Prokaryotic vs Eukaryotic Replication

• Prokaryotes (bacteria):
  • Single, circular chromosome (supercoiled).
  • One origin; replication proceeds in both directions around the loop → two identical circles.
• Eukaryotes:
  • Multiple linear chromosomes within nucleus.
  • Numerous origins per chromosome; bubbles expand bidirectionally until meeting.

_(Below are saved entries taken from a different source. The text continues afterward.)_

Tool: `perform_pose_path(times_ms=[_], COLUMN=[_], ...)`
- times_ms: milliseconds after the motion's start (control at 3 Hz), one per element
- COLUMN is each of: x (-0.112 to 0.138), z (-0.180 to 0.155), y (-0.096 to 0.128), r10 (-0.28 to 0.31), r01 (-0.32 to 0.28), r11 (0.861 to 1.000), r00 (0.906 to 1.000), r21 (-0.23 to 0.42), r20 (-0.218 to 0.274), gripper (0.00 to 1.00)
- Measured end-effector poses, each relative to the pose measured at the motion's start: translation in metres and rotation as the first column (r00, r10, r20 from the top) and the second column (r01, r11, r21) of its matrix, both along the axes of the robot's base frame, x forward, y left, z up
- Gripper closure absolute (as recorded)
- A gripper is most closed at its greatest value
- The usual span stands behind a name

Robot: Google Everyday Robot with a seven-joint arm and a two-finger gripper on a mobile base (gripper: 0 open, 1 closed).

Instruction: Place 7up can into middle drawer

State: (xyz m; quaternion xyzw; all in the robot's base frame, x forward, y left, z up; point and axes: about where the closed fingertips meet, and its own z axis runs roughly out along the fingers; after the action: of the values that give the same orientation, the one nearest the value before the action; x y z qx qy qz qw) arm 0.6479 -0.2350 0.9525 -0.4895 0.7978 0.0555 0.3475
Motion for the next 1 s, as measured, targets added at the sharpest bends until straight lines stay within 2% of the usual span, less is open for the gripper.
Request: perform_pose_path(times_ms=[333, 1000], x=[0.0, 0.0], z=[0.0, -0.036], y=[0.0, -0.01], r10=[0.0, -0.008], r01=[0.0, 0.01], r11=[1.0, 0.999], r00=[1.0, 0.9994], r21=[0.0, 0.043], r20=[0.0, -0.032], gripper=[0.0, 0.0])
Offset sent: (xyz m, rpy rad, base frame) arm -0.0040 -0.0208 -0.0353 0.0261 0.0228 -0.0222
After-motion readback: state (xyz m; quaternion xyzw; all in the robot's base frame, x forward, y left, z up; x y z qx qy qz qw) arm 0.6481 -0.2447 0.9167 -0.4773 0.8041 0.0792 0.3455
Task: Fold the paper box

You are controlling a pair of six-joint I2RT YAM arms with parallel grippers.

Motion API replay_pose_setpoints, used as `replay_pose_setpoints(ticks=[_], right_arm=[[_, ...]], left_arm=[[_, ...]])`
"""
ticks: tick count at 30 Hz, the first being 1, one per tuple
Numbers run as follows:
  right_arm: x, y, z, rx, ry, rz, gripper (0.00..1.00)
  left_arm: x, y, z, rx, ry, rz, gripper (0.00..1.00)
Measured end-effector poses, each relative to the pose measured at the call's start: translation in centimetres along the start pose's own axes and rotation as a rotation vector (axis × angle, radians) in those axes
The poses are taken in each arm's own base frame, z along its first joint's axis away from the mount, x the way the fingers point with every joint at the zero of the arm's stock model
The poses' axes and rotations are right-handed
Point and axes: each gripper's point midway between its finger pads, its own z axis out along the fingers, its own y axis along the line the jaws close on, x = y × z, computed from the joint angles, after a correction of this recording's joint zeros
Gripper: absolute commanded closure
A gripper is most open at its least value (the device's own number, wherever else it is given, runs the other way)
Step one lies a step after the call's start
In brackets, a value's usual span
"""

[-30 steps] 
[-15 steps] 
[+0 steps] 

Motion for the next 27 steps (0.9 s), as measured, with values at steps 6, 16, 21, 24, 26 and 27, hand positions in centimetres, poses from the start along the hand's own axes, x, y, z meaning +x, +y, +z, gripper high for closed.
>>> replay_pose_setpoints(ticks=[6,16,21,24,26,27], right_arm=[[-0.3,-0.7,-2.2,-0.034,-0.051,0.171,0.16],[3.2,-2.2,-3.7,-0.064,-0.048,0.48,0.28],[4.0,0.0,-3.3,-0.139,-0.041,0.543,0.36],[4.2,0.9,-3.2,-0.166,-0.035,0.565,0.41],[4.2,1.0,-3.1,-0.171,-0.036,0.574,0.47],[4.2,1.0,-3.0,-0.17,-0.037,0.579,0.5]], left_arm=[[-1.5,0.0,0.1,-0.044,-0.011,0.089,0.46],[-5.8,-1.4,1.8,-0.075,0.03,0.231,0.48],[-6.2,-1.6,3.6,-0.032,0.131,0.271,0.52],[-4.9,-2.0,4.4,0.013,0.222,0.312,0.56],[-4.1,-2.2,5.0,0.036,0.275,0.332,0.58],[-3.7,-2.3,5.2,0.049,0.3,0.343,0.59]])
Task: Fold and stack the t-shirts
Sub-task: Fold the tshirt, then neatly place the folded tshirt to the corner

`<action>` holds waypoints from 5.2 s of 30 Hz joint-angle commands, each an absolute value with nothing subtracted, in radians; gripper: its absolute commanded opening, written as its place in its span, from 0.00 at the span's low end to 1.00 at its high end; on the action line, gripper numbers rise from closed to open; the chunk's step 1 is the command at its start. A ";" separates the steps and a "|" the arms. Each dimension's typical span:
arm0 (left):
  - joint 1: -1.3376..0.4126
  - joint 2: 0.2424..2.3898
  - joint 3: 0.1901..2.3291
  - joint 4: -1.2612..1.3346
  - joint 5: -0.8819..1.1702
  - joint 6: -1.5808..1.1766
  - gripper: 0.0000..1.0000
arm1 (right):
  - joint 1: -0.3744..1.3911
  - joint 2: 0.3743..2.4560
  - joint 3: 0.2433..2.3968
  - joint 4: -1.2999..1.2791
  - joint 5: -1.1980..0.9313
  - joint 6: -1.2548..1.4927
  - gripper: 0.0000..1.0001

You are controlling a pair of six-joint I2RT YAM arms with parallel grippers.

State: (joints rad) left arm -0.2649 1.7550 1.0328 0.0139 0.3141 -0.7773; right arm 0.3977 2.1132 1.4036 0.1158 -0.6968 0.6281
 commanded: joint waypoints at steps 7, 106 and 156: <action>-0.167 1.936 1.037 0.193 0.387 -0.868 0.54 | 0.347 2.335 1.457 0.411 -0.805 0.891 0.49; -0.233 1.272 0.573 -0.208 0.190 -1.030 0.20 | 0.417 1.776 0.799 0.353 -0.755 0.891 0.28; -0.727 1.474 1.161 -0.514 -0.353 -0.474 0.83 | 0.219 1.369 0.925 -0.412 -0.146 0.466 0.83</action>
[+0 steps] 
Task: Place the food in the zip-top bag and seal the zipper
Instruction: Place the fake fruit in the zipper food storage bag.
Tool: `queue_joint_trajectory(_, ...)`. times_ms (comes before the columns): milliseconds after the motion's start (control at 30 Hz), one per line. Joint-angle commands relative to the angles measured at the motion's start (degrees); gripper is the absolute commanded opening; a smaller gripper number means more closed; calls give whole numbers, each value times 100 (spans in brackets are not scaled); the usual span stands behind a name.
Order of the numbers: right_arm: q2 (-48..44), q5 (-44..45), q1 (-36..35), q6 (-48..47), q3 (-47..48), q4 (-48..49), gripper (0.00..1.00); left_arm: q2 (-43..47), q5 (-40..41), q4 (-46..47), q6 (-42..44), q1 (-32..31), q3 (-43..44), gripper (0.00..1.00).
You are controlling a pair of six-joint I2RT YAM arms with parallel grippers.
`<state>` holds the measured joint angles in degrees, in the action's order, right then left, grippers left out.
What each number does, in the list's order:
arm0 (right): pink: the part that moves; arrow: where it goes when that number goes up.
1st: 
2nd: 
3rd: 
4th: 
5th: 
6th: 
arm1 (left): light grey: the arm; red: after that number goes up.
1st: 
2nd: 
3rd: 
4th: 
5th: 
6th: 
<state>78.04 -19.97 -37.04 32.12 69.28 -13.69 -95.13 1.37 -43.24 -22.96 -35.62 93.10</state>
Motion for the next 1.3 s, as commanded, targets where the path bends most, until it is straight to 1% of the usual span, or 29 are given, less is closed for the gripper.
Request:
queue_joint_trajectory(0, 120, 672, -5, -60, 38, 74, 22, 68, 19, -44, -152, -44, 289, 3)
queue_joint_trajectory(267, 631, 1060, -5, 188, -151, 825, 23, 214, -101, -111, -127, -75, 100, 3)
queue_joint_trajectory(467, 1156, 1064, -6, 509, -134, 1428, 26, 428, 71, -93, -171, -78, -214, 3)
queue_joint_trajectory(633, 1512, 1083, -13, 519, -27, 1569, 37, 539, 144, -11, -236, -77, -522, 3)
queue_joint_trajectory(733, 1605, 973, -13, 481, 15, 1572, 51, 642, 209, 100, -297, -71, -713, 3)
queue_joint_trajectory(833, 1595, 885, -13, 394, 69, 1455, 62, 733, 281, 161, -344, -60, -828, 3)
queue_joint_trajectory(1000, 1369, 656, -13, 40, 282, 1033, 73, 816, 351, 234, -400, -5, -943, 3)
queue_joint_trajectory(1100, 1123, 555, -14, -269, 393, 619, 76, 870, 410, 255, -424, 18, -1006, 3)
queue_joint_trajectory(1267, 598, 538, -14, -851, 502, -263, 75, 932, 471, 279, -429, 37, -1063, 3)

Bacterial Supercoiling & Relaxation

• DNA exists in a highly twisted supercoiled state.
• Topoisomerase & DNA gyrase relieve tension by cutting, swiveling, re-ligating DNA—essential before replication machinery can operate.

Sample Quiz/Recall Points

• Which nucleotide component is unchanged between DNA & RNA? → Phosphate group.
• Adenine is a purine (double ring).
• Base not in DNA? → Uracil.
• Guanine pairs with? → Cytosine, via 3 hydrogen bonds.
• Energy to break G–C vs A–T/U? → G–C requires more energy (extra H-bond).

Ethical & Practical Notes

• Understanding replication enzymes enables development of antibiotics (e.g., quinolones target bacterial gyrase) and chemotherapy (nucleoside analogs).
• Mutation rates & repair efficiency influence cancer risk, antibiotic resistance, and biotechnological applications (PCR fidelity).